8 Jan 2014 - 4:22 PM  UPDATED 8 Jan 2014 - 8:09 PM

Amidst the rubble of a lovely old house in Balmain, builder Michael Simitzis is busy with his team of men sawing, drilling and measuring.  At times, he steps in to advise and direct one of his apprentices but mostly, the group just goes about their business.

But just months earlier, the builder was faced with the difficult task of letting a young apprentice go because his literacy, numeracy and communication skills were so poor that he was incapable of working on site.

“It was the same old story every day – we struggled to communicate with him, we couldn’t teach him anything,” says Mr Simitzis who has worked in the industry for 28 years.  “It seemed to rub off on his punctuality and frustration for him as well.”
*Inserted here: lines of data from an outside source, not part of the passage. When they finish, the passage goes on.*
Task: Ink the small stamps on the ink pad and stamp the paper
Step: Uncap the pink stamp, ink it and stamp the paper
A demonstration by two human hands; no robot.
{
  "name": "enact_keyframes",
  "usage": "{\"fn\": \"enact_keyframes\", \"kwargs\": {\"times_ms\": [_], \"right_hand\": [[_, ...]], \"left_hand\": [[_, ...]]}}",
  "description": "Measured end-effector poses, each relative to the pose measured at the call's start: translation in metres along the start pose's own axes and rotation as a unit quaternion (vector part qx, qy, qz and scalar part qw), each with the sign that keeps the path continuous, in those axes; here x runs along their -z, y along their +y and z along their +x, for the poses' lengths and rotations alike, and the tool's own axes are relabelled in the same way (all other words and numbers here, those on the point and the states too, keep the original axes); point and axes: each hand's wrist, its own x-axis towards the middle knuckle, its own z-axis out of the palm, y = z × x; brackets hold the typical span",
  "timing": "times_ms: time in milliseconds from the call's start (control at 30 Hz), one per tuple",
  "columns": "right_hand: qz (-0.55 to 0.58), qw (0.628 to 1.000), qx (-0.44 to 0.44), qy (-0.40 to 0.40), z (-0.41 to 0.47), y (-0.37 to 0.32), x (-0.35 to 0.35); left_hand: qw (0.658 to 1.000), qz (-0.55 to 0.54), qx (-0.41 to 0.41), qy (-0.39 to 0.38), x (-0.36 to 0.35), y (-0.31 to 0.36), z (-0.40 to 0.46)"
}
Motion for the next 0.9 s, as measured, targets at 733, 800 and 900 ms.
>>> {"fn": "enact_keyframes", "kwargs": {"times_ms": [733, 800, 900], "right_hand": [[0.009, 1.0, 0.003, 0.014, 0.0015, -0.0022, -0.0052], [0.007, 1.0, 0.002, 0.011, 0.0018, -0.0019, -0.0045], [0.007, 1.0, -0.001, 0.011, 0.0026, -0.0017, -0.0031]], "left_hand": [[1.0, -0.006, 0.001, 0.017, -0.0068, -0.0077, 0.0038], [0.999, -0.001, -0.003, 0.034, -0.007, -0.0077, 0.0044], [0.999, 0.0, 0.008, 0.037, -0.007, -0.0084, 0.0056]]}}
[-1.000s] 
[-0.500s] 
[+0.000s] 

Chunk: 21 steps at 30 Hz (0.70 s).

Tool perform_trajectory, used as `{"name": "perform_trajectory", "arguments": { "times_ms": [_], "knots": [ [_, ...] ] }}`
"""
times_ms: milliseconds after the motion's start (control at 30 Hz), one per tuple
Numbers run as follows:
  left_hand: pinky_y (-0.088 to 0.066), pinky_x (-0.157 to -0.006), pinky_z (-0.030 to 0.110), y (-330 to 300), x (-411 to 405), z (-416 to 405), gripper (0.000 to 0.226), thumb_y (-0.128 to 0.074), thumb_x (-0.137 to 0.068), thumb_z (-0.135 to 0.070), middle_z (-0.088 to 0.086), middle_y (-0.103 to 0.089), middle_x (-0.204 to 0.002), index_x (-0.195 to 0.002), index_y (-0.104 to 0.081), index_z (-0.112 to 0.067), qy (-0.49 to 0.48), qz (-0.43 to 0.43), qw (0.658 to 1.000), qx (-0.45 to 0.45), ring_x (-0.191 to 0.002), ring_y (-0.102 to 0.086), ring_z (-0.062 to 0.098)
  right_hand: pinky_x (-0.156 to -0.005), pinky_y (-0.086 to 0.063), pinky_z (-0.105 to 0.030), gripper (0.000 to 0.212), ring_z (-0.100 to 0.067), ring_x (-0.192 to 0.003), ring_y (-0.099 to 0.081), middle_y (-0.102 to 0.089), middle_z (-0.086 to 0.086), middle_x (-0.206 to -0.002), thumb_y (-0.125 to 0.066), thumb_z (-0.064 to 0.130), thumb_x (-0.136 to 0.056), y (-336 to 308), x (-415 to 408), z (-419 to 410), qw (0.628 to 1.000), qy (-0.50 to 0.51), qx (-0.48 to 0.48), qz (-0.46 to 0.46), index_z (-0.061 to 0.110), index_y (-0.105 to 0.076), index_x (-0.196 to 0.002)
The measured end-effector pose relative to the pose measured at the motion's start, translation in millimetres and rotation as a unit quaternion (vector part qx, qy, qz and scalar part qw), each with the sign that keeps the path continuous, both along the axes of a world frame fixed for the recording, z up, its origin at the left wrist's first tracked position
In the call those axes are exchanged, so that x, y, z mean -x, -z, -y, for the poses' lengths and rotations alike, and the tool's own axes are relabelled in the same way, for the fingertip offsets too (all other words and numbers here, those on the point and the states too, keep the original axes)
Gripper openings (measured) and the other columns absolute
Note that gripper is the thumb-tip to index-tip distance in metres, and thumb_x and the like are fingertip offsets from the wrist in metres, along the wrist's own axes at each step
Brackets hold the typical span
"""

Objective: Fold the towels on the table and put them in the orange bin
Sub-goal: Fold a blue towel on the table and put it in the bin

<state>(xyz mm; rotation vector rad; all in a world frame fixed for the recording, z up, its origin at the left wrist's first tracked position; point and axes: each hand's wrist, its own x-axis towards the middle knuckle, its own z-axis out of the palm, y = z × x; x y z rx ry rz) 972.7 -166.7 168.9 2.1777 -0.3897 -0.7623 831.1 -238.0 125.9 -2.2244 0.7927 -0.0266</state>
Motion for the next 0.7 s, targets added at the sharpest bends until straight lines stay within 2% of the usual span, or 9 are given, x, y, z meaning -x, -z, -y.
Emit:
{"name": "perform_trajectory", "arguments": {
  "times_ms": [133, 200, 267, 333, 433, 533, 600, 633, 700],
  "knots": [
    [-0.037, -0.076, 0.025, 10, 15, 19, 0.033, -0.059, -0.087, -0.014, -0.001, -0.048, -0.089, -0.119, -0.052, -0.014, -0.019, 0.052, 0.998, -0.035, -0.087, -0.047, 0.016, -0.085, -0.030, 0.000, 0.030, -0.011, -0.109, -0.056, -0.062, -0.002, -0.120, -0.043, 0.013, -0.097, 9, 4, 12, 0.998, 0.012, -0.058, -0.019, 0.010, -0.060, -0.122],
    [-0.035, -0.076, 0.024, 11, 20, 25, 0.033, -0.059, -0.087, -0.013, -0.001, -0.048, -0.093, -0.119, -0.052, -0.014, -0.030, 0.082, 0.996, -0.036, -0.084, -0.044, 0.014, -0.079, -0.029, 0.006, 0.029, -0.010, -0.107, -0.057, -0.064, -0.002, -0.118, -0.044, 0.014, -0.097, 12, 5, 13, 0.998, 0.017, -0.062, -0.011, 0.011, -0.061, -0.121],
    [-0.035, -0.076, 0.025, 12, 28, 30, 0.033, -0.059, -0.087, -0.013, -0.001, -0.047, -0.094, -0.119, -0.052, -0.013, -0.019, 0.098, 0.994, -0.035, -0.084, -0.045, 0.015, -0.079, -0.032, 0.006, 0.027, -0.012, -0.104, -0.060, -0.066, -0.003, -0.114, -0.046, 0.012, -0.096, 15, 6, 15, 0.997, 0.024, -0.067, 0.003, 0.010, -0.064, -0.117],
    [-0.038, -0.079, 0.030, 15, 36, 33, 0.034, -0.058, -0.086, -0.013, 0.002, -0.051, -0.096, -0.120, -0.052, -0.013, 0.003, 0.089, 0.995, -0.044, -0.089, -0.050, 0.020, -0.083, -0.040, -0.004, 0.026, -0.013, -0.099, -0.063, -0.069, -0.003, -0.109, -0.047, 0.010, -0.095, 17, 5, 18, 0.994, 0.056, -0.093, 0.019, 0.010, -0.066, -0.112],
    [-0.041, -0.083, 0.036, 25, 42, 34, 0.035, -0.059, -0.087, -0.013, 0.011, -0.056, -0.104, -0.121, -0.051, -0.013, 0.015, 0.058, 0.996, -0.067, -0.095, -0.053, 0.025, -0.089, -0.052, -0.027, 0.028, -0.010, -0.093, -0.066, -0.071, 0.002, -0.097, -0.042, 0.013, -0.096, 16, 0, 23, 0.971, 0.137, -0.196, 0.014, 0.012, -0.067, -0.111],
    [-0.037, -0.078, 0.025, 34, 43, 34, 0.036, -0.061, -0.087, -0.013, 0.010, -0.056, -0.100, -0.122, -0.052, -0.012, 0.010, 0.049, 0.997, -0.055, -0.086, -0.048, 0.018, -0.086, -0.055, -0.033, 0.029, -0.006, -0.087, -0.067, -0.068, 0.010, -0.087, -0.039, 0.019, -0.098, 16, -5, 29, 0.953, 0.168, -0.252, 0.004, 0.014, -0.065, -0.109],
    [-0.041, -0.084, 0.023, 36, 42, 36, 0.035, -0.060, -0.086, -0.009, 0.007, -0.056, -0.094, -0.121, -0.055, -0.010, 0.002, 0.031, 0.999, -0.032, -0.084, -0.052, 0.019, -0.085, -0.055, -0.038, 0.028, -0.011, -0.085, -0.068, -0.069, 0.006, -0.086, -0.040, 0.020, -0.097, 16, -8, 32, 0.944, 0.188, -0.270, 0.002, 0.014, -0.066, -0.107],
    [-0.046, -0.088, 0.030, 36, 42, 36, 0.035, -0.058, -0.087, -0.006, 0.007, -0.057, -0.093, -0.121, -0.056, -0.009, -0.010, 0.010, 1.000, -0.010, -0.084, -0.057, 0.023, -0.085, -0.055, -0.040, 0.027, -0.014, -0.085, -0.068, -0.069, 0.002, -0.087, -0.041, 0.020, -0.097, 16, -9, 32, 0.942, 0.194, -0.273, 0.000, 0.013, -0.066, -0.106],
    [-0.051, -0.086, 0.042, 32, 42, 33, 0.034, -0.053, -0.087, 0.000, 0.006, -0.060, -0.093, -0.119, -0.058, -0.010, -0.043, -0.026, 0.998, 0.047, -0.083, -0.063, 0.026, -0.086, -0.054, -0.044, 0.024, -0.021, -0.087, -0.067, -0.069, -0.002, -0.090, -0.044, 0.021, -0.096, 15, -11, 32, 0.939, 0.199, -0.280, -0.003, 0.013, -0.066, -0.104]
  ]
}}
Of the 12 apprentices he’s had over the past 15 years, he says all but three have struggled. “They go to TAFE and they struggle,” he says. “They realise that their mathematics is subpar, their basic English skills, most of them even struggle with basic communication skills so it’s frustrating for us because we struggle to teach them anything because their foundation of learning is just not there.”

“You seem to find a lot of young guys that are attracted to the trade are young guys that are struggling at school,” he says.

Mr Simitizis’ dilemma is part of a broader industry alarm that poor literacy and numeracy means apprentices cannot be filled.  The numbers of people starting apprentices has been in slow decline for years, and while the September 2013 quarter saw a slight increase to just over 27,000, the industry is concerned about the long-term impact of a shortage of skilled tradespeople.

“Every apprentice we don’t have, is another one we don’t have in future capacity to grow the workforce, to grow the jobs to ensure the economy improves over the coming two or three years,” says Nick Pround from the Construction and Property Services Industry Skills Council.

“If we haven’t got the basic skills right at the fundamental level of leaving school, we are just going to see it continuing through their adulthood. We are seeing that with reports which show that 53 per cent of adults have problems with numeracy,” he says.

Large businesses are also being impacted.  The $6 billion Barangaroo development in Sydney currently runs WELL, a federally funded literacy and numeracy program for some 130 workers who have been identified as having problems in those areas.

The shift away from manufacturing in Australia means many unskilled workers have limited job opportunities, and according to Brad Parker from the Construction, Forestry, Mining and Energy Union, these people need assistance. “We need to have that strategy in place to make sure those kids that need the extra support, the funding, is available there,” he says.